Smart data holds the key to greening energy companiesJan 26, 2023 by Energy Connects
Oil and gas players must turn to integrated operational and carbon data management technology to achieve their decarbonisation goals, writes Rashesh Mody, Executive Vice President, Operations Business, AVEVA
Global leaders are on an urgent path towards net zero, acknowledging that the world must slash emissions by 50 per cent within this decade to avert a climate emergency.
Amid this pressured backdrop, the world has collectively undertaken colossal initiatives to decarbonise, including electrification and the increased use of hydrogen to reduce fossil fuel use. By 2050, experts expect renewable power to account for roughly 80 percent of global demand.
In the same vein, the oil and gas industry must redouble its efforts to stay relevant. To reach the lofty emissions goals leaders have set to meet social and political mandates, the world must lean on a combination of efficiency measures, renewable electricity generation techniques, proper distribution infrastructure as well as green fuels like hydrogen, renewable diesel, ethanol, and biofuels.
Solving tomorrow’s challenges today
For fuel producers, adjusting to this shifting landscape demands innovation, precision, and agility driven by quality operational and carbon data management and layers of analytics. In short, fuel producers must use every tool at their disposal – particularly foundational enabling digital technologies – to solve tomorrow’s problems today.
For decades, operational data has been one of the most potent tools by which companies of all industries have optimised their processes, cut costs, and empowered their workforce.
However, as we continue to move from an analogue to a digital world, operational data has become the most important company asset to empower the workforce, underpinning all strategic initiatives including operational excellence and digital transformation. The addition of carbon data management as an extension of environmental data management only amplifies this strategic point.
Decarbonization and profitability are not mutually exclusive
However, not all information is equally useful. To produce actionable intelligence, data must be structured and accessible to those who can best use it, particularly subject matter experts who have the knowledge and experience to put data insights into action – a strategy that’s all the more vital, now that fuel producers must prioritize decarbonization alongside profits.
With our self-serve digital tools that are grounded in solid operational and carbon data management with streaming analytics, events, and notifications with AI-infused intelligence at their disposal, as well as a clear strategy for decarbonisation, oil and gas companies can manage and address these competing interests more easily and effectively.
For the oil and gas industry, which accounts for roughly 9 percent of global green-house gas (GHGs) emissions, the decarbonization path is challenging but not insurmountable. One of the first –and most important – steps for any company in its decarbonization journey is to use operational data intelligence to accelerate traditional energy efficiency efforts, thereby reducing the associated emissions.

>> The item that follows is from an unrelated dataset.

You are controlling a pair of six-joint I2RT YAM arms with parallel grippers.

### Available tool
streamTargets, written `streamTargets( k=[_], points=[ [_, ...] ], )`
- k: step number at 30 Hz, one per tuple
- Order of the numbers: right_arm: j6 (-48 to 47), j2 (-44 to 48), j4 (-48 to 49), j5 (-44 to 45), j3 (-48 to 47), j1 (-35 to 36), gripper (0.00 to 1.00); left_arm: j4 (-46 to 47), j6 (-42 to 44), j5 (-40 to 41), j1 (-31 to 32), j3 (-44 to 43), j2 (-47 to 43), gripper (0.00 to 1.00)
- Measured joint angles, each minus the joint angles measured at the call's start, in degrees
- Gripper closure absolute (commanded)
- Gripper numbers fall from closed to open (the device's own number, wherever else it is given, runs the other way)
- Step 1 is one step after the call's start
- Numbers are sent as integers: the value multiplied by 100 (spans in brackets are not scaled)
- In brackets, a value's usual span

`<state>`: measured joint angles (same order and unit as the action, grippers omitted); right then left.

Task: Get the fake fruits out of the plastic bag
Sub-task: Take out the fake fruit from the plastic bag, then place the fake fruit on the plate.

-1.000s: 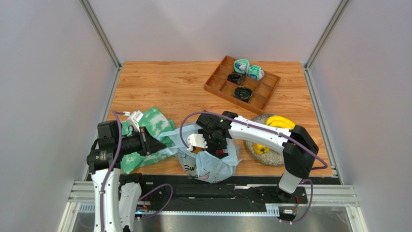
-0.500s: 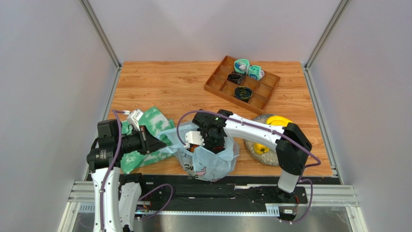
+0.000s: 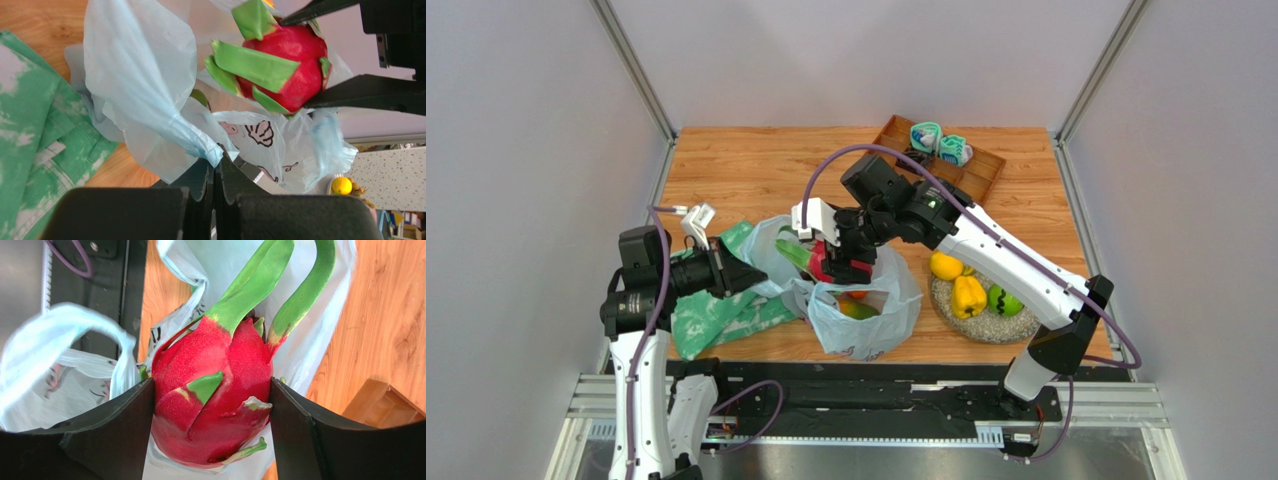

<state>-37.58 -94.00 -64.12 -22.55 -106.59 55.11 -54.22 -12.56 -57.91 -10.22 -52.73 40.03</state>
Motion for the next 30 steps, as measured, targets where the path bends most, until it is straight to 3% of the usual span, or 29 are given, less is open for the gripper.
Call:
streamTargets(
  k=[6,10,15,19,22,26,30],
  points=[
    [164,258,-258,-203,13,-109,100,588,-299,74,-13,-258,356,100],
    [549,896,-81,149,667,-219,100,999,-444,111,-31,-581,612,100],
    [1246,2000,1235,1005,1458,-400,100,1182,-535,107,-31,-658,800,100],
    [1414,2166,2256,1687,1080,-601,100,1198,-579,105,-31,-658,809,100],
    [1316,2229,2531,1716,883,-1182,100,1209,-581,107,-31,-656,809,100],
    [533,2671,1884,1591,1421,-2203,100,1268,-605,107,-31,-658,809,100],
    [-787,3423,614,1598,3027,-2485,100,1340,-629,107,-31,-656,798,100]
  ],
)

Historically, financial concerns motivated companies to optimise their value chains and invest in unified supply chain planning, scheduling, and optimisation. However, given the recent proliferation of environmental, social, and governance (ESG) factors, oil and gas companies must now consider the cost of carbon alongside traditional financial concerns. As such, companies must rely more than ever on digital tools to explore windows of opportunity, both financially and in terms of carbon intensity.

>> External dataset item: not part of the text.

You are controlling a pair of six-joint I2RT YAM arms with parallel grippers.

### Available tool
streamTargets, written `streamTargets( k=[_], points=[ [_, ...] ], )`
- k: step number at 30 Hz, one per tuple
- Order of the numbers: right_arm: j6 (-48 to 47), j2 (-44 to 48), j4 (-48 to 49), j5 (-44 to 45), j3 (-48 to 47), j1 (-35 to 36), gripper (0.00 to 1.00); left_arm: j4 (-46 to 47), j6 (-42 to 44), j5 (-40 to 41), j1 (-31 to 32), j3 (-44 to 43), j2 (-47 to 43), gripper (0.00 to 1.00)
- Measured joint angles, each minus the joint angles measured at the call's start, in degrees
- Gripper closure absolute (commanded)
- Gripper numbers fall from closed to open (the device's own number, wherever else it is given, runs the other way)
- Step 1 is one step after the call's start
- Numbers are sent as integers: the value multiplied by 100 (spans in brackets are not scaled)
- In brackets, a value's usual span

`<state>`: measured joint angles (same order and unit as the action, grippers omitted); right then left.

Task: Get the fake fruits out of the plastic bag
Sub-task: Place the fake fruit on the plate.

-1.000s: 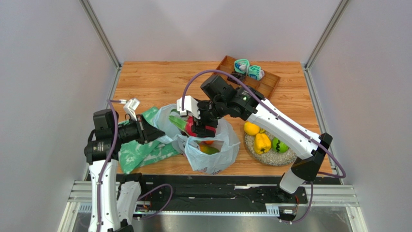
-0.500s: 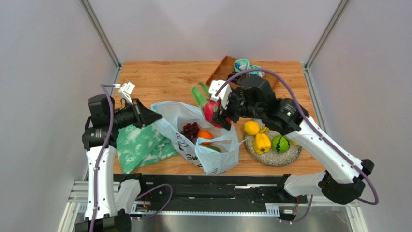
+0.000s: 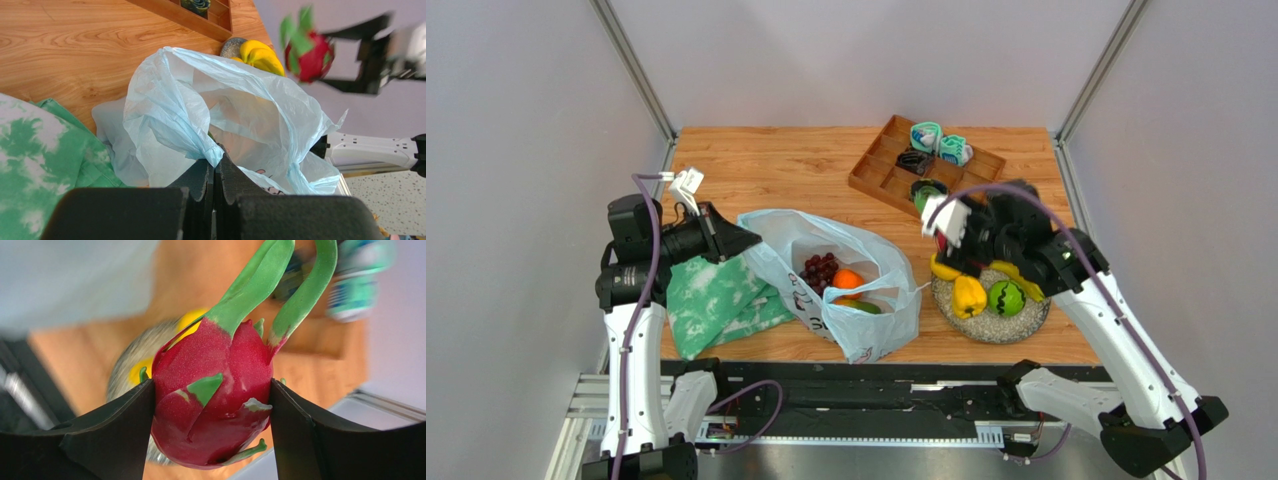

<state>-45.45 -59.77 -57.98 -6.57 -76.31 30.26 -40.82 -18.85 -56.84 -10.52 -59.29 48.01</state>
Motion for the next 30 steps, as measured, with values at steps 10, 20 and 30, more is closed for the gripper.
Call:
streamTargets(
  k=[10,20,30],
  points=[
    [-2804,2747,-1657,50,2970,26,100,31,-35,-2,-2,236,-234,100],
    [-4291,2999,-1801,531,3926,26,100,-9,-33,-2,-2,302,-334,100],
    [-4798,3327,-918,986,4682,26,86,-11,-33,-4,-2,337,-334,100]
  ],
)
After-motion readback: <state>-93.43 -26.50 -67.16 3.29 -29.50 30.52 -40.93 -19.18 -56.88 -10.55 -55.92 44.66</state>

AVEVA’s suite of industrial software solutions, built on Microsoft Azure’s cloud platform, supports these goals. Our tools are designed and optimised to connect asset, data, people, sites, systems and processes, offering a holistic and bespoke view of operations that is perfect for digital transformation
The software solutions enable companies to explore consolidated process optimisation models, using real-time data to minimize carbon emissions within their operational and economical constraints. In addition, software that offers a unified supply chain approach can empowers companies to model both financial and carbon-intensity implications.
Evolving with the times
Our industrial software also allows oil and gas companies to explore data from the project phase during operations. The combination of the engineering digital twin, with its associated streaming analytics, events, and notifications, with the operational twin results in a sophisticated, integrated digital twin that empowers teams to make the best decisions. For example, users can see real-time compressor efficiency with head versus flow in real time against the design compressor curve in the engineering digital twin.
In a broader sense, too, companies must also adapt and evolve their business strategies to include decarbonization solutions and services. Many early-adopters of decarbonisation strategies have founded alternative energy divisions within their companies, which are specifically tasked with public-facing ESG.

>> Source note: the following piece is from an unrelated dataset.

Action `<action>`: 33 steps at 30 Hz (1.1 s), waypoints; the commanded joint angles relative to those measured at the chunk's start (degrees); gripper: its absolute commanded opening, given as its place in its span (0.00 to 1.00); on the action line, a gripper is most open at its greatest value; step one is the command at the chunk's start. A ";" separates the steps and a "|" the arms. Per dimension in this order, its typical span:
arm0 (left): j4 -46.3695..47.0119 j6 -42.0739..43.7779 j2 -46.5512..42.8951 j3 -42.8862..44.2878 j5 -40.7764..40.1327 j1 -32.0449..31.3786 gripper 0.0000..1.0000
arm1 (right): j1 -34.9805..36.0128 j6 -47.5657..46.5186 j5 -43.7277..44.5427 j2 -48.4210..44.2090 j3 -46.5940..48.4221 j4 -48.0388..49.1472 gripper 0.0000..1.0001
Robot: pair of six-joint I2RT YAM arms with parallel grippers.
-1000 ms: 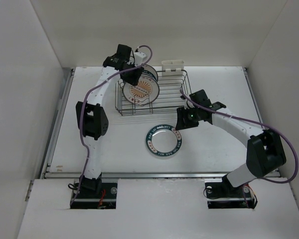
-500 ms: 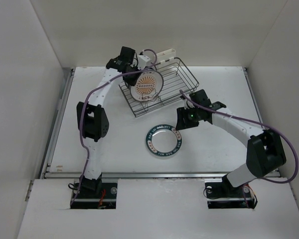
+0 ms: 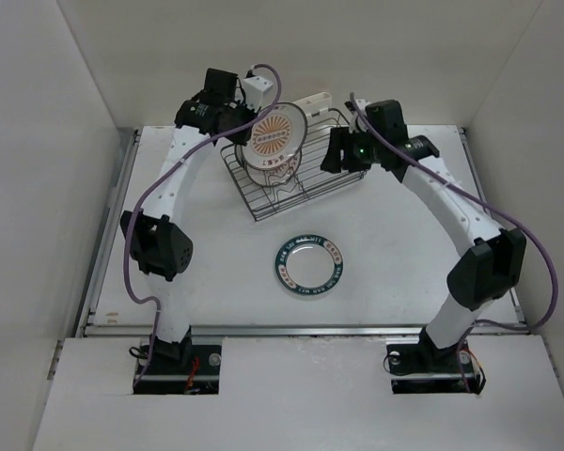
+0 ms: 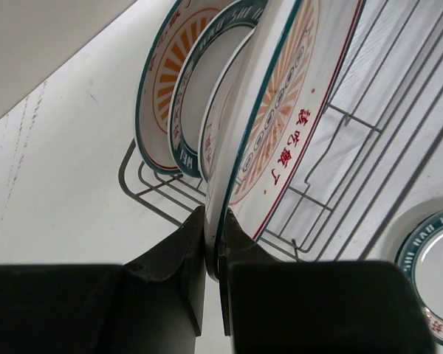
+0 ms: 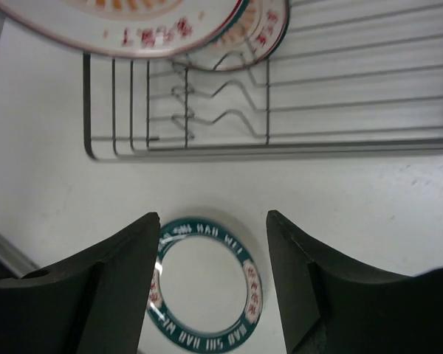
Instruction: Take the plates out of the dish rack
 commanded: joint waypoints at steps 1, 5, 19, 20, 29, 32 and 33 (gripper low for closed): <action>-0.17 -2.82 -4.97 4.00 2.90 -0.61 0.00 | -2.54 1.62 2.89 5.25 7.19 -2.82 0.65; -6.40 -5.36 -6.98 10.06 5.52 -0.08 0.00 | -8.51 5.15 5.00 10.52 15.71 -2.12 0.68; -46.76 15.06 -24.88 -11.68 16.54 6.60 0.00 | -15.29 1.29 11.25 32.15 32.78 6.23 0.78; -46.76 17.37 -26.31 -15.98 16.53 6.60 0.00 | -15.29 1.28 9.85 32.85 33.30 7.02 0.78; -37.64 21.00 -27.55 -44.57 10.47 7.12 0.00 | -15.29 4.18 8.51 38.31 32.08 11.06 0.68; -31.57 19.68 -26.42 -49.23 8.80 7.12 0.00 | -15.29 4.71 10.00 38.31 29.54 12.12 0.57; -30.60 18.81 -25.37 -49.95 8.27 7.82 0.00 | -15.29 5.23 10.01 37.70 28.83 12.12 0.44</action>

Oil and gas enterprises must find other ways to reduce their carbon output too. Carbon capture and underground storage (CCUS), or carbon capture and sequestration (CCS), is one of the most rapidly deployable technologies at their disposal, though CCUS is not without its challenges. Whether it’s stored or repurposed for carbonating soft drinks, agriculture, or other myriad uses, carbon dioxide must be purified of contaminants like sulfur and chlorides.
Ultimately, the core of any comprehensive plan to cut carbon emissions must be solid operational and carbon data management combined with smart data insights. Companies should seek to tightly integrate – rather than accumulating new, disparate systems – their data and information management, as well as add more advanced capabilities by diversifying their digital toolset.